What was the man avoiding? What could he have told his captors that he was so afraid of admitting, to her. What would she— “Delaney’s address, you gave them that, right?”
“Had to. They were going to break my hip.” He slid lower under the covers.
He was still protecting himself; his whole posture screamed it. So what else had he told them? Delaney’s address and … Blood heated her face; her hands clenched into fists. Very slowly she said, “You told them I would be breaking into Delaney’s apartment, didn’t you?”
Olsen coughed weakly.
“Skip, admit it!”
“Well, Kiernan,” he spoke from a mouth half hidden by sheet. “What choice did I have? I didn’t tell them when you’d be there.”

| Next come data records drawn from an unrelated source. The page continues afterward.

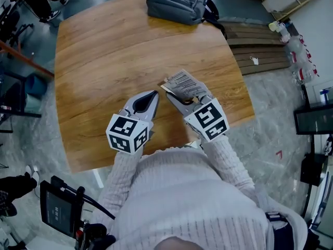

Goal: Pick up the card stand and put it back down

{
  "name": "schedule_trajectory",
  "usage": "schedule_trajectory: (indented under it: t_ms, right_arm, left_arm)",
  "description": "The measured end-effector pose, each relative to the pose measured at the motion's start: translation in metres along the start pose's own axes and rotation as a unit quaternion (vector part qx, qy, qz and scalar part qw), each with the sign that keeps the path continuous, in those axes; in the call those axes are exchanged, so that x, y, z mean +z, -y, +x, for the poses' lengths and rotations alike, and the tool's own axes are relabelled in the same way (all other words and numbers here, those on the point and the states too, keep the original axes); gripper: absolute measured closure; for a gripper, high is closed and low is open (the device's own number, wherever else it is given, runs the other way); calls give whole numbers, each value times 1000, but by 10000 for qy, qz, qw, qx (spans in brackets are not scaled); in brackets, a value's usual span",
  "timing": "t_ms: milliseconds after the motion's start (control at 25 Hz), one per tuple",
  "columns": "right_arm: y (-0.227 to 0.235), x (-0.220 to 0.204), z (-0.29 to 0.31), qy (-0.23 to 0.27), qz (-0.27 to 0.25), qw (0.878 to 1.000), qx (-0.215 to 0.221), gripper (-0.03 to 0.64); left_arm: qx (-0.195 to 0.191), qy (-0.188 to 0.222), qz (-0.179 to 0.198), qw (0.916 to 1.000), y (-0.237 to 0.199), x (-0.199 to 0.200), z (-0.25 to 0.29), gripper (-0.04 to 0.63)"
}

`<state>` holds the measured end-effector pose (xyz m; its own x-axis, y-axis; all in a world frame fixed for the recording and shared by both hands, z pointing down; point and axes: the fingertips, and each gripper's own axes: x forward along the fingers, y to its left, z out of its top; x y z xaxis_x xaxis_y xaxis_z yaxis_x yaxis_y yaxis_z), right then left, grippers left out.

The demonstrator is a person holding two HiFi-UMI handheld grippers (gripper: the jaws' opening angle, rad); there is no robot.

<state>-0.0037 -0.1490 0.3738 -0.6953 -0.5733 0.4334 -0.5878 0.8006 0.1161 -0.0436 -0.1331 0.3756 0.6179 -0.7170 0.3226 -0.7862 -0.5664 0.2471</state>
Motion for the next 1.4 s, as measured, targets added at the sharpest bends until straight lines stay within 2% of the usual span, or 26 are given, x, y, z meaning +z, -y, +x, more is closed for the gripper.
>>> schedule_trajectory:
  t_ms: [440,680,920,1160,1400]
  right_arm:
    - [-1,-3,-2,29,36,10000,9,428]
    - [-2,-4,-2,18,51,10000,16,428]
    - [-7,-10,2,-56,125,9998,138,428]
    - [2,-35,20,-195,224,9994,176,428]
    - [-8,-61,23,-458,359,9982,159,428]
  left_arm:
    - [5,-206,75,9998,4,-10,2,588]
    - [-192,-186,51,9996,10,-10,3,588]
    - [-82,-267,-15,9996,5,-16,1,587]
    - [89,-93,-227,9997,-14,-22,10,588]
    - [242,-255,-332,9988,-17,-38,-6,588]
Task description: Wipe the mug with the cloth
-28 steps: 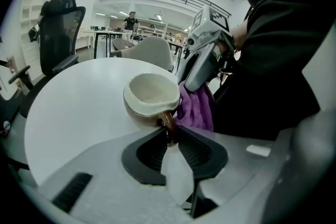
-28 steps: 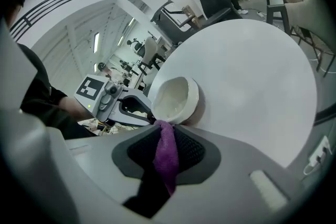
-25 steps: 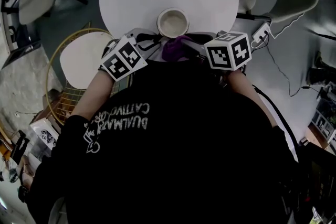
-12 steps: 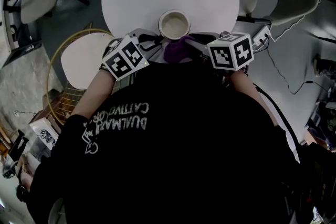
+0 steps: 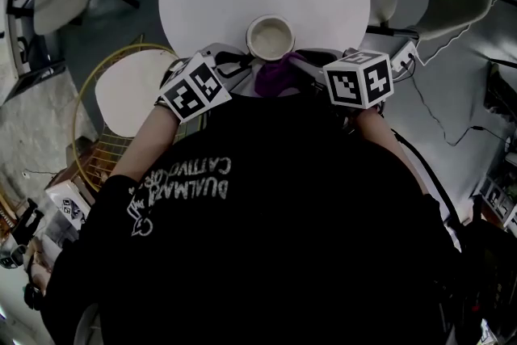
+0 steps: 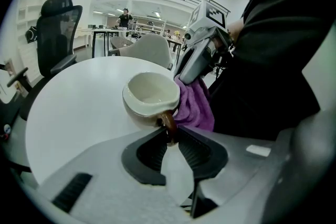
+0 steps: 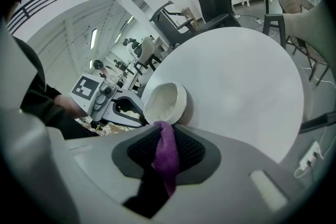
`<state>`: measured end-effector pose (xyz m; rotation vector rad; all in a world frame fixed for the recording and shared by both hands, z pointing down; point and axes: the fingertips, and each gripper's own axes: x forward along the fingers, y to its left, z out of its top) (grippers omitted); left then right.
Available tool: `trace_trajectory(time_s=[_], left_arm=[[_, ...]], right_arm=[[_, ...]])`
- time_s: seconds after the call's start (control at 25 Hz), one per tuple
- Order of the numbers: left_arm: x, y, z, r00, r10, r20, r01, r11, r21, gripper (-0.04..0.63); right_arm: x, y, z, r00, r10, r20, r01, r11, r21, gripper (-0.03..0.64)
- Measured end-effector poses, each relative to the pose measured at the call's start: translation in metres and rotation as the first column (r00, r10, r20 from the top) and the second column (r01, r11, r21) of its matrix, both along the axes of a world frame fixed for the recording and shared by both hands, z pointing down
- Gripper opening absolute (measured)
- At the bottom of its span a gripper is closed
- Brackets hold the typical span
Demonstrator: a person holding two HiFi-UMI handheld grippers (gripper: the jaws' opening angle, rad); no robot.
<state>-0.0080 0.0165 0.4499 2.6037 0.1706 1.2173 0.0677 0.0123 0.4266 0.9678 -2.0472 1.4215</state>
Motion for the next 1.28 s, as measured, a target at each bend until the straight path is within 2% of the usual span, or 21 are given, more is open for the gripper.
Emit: trace_trajectory(time_s=[0.8,1.28], left_arm=[[-0.002,-0.001,0.002,1.000,-0.011,0.015,0.011,1.000,-0.008,0.069],[-0.002,0.003,-0.001,1.000,0.021,0.018,-0.021,1.000,-0.023,0.070]], right_arm=[[0.010,-0.012,0.004,0.998,0.063,-0.017,-0.063,0.998,0.006,0.081],[0.016,-0.018,0.003,0.993,0.114,-0.012,-0.114,0.993,0.009,0.081]])
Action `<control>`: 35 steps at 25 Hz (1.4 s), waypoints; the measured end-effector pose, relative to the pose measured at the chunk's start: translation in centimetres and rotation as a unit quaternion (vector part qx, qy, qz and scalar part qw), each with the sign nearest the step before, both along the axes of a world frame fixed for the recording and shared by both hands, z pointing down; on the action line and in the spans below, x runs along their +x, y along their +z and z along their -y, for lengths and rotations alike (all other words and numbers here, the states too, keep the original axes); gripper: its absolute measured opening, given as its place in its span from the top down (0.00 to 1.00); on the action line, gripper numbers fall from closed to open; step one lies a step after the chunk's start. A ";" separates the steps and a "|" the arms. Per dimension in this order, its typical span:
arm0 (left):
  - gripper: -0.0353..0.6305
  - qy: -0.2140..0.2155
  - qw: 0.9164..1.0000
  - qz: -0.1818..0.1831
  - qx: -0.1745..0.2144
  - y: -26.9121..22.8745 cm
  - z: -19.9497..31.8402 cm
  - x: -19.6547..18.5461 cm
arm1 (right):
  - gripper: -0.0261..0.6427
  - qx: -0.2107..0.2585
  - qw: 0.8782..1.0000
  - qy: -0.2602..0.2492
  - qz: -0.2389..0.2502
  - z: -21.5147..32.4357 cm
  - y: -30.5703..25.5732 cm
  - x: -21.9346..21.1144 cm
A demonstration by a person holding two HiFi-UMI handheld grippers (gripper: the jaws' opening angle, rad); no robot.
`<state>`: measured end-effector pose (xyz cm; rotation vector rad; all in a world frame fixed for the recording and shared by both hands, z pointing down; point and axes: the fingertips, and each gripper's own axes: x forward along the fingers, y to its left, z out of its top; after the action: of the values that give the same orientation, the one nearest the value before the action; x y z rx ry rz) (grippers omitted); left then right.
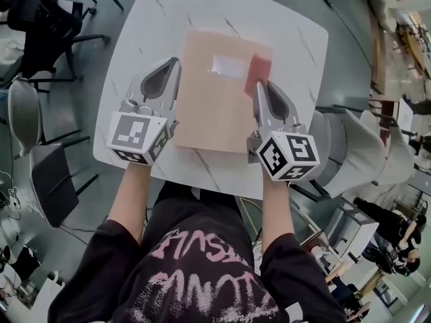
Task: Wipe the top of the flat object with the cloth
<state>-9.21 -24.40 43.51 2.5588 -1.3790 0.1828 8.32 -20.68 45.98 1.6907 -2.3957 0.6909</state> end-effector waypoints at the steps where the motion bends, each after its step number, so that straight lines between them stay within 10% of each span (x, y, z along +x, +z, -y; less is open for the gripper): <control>1: 0.95 -0.001 1.000 0.000 0.000 0.0 -0.1 -0.1 | 0.89 0.001 1.000 -0.003 0.001 0.1 -0.1 -0.3; 35: 0.95 -0.040 0.999 0.020 -0.008 0.4 0.6 -3.6 | 0.89 -0.106 0.983 -0.149 0.031 6.3 4.8 -16.1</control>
<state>-12.80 -25.02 43.96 2.4949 -1.4843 0.2313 -7.77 -26.97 50.78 1.2134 -2.4411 0.9198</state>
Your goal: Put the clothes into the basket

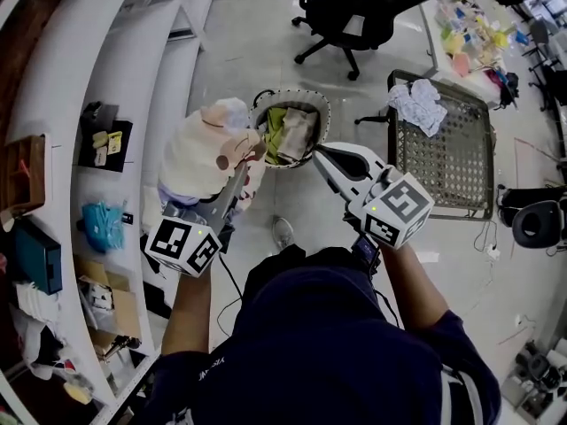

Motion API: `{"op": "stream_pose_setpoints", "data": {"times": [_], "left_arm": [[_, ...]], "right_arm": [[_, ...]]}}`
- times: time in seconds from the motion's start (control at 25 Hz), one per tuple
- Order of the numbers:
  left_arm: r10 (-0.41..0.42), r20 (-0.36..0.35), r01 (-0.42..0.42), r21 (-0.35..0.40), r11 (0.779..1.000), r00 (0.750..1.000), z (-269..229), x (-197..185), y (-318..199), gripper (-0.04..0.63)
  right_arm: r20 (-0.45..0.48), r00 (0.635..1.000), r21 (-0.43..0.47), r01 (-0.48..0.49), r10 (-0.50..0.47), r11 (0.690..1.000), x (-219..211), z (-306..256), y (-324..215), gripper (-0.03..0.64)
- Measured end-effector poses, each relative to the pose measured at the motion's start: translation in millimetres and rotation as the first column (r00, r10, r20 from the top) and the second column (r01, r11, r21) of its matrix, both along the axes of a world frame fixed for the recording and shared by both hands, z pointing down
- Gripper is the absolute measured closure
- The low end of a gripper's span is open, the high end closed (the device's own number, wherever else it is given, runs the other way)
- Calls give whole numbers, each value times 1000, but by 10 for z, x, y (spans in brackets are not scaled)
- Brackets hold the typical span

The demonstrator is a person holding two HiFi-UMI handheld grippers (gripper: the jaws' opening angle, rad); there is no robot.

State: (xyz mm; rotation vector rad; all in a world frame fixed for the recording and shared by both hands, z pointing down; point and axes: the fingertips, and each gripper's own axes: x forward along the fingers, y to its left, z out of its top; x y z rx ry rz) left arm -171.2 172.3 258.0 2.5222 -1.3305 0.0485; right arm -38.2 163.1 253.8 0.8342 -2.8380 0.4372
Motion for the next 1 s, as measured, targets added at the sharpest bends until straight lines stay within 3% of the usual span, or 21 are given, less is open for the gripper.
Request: {"op": "stream_pose_setpoints", "data": {"times": [0.56, 1.0], "left_arm": [[30, -22, -30, -32, 999, 999, 191, -39, -579, 405], [12, 5, -11, -116, 993, 1000, 501, 279, -1287, 405]], "right_arm": [[-13, 999, -41, -34, 34, 999, -76, 190, -566, 611], [-1, 1000, -101, 11, -12, 995, 116, 525, -1359, 611]]}}
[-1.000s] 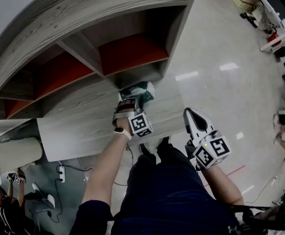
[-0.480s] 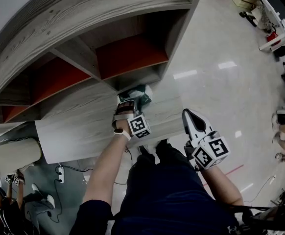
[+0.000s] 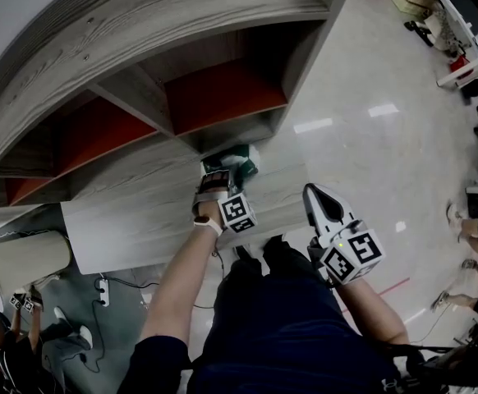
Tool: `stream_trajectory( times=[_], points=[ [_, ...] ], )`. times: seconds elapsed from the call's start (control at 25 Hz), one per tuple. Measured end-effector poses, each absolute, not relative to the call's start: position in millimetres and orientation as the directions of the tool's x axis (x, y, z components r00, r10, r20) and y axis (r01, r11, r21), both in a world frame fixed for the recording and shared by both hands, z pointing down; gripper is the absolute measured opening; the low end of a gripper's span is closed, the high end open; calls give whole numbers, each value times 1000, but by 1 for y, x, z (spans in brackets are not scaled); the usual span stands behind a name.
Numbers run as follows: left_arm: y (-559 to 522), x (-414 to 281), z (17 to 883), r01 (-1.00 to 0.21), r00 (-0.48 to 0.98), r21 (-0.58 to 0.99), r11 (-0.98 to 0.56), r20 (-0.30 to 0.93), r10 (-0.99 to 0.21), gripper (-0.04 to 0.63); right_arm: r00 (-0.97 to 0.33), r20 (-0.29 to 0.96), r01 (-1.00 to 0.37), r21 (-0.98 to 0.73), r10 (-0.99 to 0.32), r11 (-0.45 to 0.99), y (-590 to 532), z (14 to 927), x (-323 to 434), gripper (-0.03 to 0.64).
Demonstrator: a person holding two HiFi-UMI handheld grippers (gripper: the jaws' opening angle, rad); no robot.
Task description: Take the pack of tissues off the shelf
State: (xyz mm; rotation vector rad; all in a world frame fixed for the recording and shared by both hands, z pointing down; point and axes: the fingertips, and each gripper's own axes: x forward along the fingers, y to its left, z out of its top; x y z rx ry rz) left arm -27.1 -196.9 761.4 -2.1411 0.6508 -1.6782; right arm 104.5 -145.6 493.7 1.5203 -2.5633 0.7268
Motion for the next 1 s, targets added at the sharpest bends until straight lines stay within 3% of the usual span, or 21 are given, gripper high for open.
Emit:
stream_trajectory(
  times=[0.12,0.32,0.88,1.0],
  points=[
    [-194,-28,758,-138,198,-532,-835,811,-550,271,-510,291,-843,-358,-809,403,-145,491,102,11],
    [-194,-31,733,-190,218,-576,-795,765,-606,296,-514,278,-840,-354,-812,411,-145,487,100,11],
    [-181,-50,634,-410,267,-598,-689,644,-717,292,-526,209,-836,-307,-824,455,-145,459,91,11],
    [-177,-53,597,-515,298,-553,-655,601,-741,236,-539,193,-829,-295,-820,475,-142,452,85,11]
  ],
)
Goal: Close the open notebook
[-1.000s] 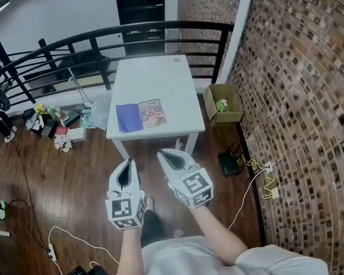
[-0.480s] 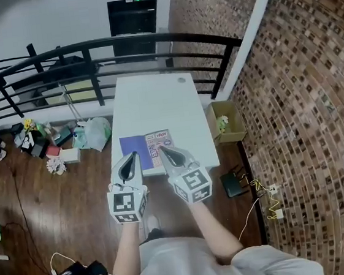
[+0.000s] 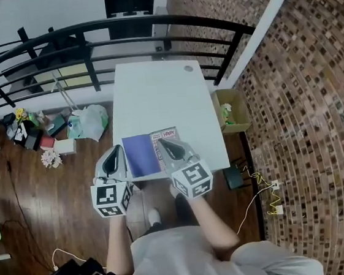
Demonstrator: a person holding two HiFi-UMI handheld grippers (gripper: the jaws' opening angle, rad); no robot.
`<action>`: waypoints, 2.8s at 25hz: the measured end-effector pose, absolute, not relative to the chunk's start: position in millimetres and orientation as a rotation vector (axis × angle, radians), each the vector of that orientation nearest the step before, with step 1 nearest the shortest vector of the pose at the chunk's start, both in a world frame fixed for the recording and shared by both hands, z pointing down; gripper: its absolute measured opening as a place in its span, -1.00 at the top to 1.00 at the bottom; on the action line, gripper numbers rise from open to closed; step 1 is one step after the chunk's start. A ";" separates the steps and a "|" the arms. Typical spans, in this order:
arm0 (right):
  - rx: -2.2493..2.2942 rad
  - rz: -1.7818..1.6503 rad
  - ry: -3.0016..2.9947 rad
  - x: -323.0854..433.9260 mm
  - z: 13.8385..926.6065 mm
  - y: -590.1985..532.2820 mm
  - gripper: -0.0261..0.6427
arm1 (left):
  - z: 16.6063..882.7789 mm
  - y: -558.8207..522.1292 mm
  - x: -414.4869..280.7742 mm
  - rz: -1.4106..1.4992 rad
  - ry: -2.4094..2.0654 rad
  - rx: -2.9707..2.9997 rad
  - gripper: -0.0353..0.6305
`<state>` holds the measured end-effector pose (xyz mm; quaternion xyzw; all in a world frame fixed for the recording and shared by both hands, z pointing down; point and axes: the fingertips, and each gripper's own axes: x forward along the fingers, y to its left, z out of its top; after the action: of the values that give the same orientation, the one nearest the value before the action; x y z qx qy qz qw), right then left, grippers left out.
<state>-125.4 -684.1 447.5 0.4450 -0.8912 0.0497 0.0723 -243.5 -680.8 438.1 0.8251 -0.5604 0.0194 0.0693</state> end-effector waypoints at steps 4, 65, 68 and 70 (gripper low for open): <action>1.304 0.194 -2.684 -127.5 460.2 -719.0 0.96 | 465.5 -710.1 -261.1 0.131 -1.658 2.408 0.85; 1.517 0.459 -2.454 35.2 531.9 -751.3 0.96 | 697.5 -680.2 -11.6 0.395 -0.661 2.009 0.82; 1.567 0.479 -2.429 54.9 536.3 -747.3 0.96 | 723.8 -683.4 7.3 0.472 -0.665 1.991 0.80; 1.595 0.495 -2.418 64.8 539.8 -744.6 0.96 | 740.4 -684.8 16.8 0.499 -0.669 1.960 0.76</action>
<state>64.8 -744.6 539.8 0.5399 -0.8186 0.1677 0.1014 16.8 -684.8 740.4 0.8049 -0.2749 0.2050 0.4843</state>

“You didn’t know that. And what difference did that make? They wouldn’t expect me to break in in the middle of the day. So it meant that all they had to do was watch the place after dark—watch me go in, give me enough time to find what was important, and break in and take it from me!”
“Kiernan, I didn’t know—”
“Forget it,” she snapped.
“But—”
“I said forget it. You wanted to sleep. Sleep.” She strode out of the room and slammed the door.
Tchernak was standing in the kitchen, half-sliced loaf of sourdough on a cutting board on the counter behind him, serrated knife clutched daggerlike in his hand. “So, I take it we’re leaving?”
Kiernan shook her head.
Ezra hoisted himself up and walked over, shoving his head against her ribs.